What's this good for? Aren't the other libraries fast enough? This probably does not change anything if it comes down to it. Sure, it's a little bit faster and might use slightly less energy but who really cares; how many PNG files you really going to decode for it to matter? The biggest saving is in the encoding; that has come in handy once in a while. The main attraction for myself (I am my biggest customer myself) is the API and how it interacts with other components of the library.
The filesystem abstraction is pretty sweet: I have a data/ folder for some app I am developing and it's live. I can freeze it at any time into zip or other custom container format and simply change the root data folder to be data.zip/ instead. If I use a custom container I can do other interesting things but let's talk about those some other time. The last trick in the bag is I can do bin2obj and link the zip or other container file into my executable and access it through memory map so the data is embedded nicely into my app just like that. Since the filesystem abstraction can use a pointer as root, we can embed the container into WIN32 App as a Resource File and get the root pointer to it like that; as long as you have a pointer, you have a frozen filesystem. That's pretty sweet setup to work with: it just works (duh, would be pretty dumb if the expectation was that it didn't).

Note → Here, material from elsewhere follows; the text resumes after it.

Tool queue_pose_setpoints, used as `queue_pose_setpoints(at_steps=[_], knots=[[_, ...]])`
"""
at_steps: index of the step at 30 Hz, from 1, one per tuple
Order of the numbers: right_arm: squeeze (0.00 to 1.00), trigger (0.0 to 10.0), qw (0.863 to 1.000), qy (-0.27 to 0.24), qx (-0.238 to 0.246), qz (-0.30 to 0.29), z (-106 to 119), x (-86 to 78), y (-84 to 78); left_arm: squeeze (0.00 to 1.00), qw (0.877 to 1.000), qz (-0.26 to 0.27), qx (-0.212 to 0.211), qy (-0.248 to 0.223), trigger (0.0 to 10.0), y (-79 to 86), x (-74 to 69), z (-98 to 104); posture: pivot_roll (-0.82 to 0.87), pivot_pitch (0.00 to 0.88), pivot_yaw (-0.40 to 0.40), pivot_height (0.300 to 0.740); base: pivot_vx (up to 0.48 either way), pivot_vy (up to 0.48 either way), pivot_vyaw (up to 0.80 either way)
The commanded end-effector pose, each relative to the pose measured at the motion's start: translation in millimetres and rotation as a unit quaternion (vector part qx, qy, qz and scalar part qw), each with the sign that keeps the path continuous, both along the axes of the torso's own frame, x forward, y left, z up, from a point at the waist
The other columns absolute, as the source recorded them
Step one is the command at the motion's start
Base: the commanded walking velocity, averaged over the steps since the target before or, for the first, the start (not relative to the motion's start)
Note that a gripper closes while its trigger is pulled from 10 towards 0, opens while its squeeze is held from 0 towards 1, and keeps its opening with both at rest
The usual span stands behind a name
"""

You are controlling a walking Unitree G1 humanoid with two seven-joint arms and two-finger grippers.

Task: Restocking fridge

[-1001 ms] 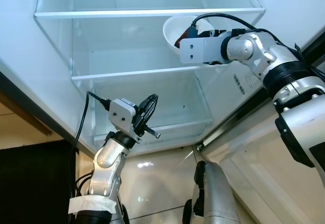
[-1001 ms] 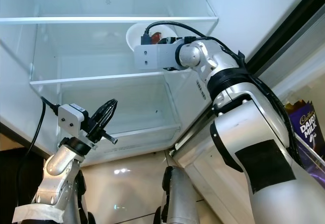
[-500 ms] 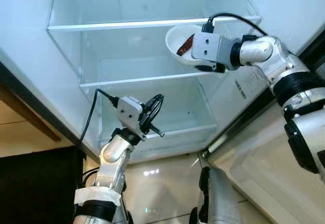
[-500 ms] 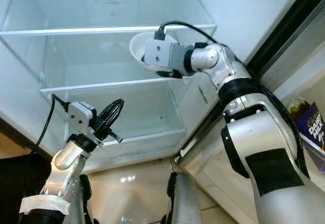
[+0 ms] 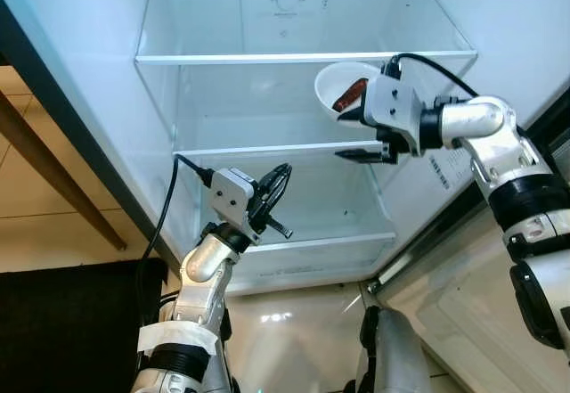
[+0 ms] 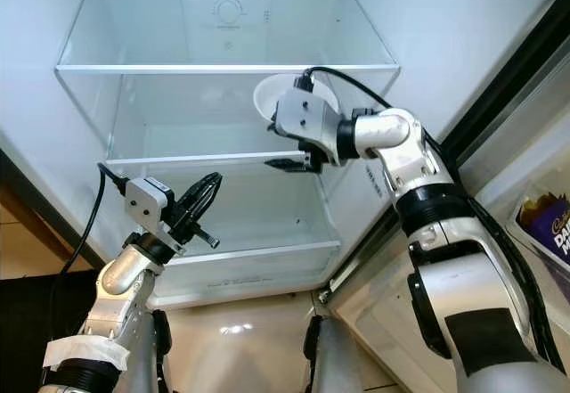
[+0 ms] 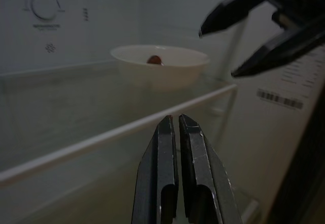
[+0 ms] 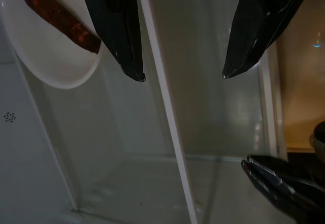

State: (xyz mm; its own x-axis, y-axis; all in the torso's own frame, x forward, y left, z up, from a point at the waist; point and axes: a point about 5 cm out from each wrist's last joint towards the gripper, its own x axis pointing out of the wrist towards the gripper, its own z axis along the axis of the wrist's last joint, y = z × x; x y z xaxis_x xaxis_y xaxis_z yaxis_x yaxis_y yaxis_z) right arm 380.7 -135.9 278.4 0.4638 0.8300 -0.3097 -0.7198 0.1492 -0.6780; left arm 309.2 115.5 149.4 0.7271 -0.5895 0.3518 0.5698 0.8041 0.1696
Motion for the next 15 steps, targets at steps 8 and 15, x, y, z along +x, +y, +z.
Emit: queue_pose_setpoints(at_steps=[8, 15], knots=[[0.0, 10.0, 0.982, 0.041, 0.182, -0.017, -2.8, -21.8, -19.2, 0.0, 1.0, -0.013, -0.003, 0.003, 10.0, -7.2, 0.0, -5.0, 0.03, 0.133, -0.062, 0.475, 0.0, 0.0, 0.0], [0.0, 10.0, 0.922, 0.076, 0.372, -0.079, -11.3, -29.8, -11.8, 0.0, 1.0, -0.018, -0.004, 0.003, 10.0, -9.2, 1.4, -7.0, 0.01, 0.13, -0.059, 0.475, 0.0, 0.0, 0.0]])
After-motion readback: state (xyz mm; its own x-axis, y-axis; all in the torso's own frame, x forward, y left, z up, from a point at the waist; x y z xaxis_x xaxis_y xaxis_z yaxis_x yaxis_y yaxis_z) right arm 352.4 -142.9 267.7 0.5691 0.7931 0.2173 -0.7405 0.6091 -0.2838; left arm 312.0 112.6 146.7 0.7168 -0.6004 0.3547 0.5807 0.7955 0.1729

The coming game consoles (Playstation 5, next XBOX) have zlib and custom compression format decoders in hardware. This arrangement should be fairly easy to adapt to use the hardware decoding engines with the existing abstraction layer as it is quite flexible for that sort of operations.
The upcoming version of DirectX has APIs for hardware accelerated streaming / containers so it wouldn't be completely unrealistic to expect such support to be found from desktop / laptop ecosystem as well in the future.
These are the things that make the image encoding/decoding infrastructure the PNG codec is written on top of exciting to work with even for the coming years.